WORK REQUEST: Every line in the data below that has the word "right" should be returned.

PROVIDED DATA:
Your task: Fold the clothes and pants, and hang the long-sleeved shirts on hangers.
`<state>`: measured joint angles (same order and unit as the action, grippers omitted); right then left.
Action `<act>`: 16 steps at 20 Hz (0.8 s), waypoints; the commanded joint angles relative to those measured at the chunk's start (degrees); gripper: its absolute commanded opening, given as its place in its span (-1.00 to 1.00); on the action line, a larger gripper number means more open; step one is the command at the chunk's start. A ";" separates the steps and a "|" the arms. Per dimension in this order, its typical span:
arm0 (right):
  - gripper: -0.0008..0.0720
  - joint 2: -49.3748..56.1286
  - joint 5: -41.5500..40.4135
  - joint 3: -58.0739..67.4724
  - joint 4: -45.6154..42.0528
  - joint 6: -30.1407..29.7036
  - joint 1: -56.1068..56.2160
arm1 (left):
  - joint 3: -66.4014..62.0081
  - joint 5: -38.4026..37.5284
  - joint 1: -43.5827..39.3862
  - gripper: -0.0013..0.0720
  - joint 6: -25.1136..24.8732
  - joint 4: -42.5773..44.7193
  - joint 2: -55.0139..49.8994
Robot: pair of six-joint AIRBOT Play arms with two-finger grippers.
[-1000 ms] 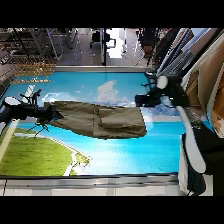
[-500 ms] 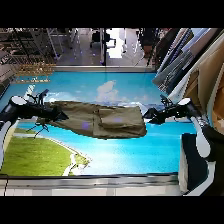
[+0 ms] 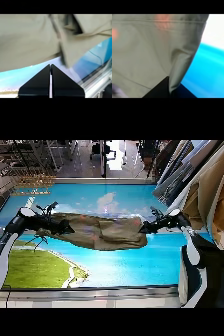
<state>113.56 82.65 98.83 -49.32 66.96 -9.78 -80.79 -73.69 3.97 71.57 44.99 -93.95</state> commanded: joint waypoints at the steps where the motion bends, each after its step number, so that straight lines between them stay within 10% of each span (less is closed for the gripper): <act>1: -0.96 -9.33 3.56 5.25 -40.02 15.91 -0.15 | 0.00 0.17 -1.25 -0.91 0.09 1.51 -0.59; 6: -0.96 -22.77 7.67 8.68 -37.83 24.70 1.68 | 0.00 6.86 -7.32 -0.91 0.31 1.29 -4.15; 11: -0.96 -23.21 -5.84 10.43 -32.72 39.34 25.51 | -0.39 15.04 -9.53 -0.91 1.79 1.36 -7.17; 16: -0.95 -8.07 -35.01 10.45 -34.97 45.05 52.74 | -4.37 -6.27 4.42 -0.91 1.73 1.40 1.01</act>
<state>98.24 65.93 109.06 -83.59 107.48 29.50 -83.72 -68.60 1.89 73.23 46.35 -96.90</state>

RESULT BELOW:
`<state>`: measured joint angles (same order and unit as the action, grippers omitted); right then left.
arm0 (right):

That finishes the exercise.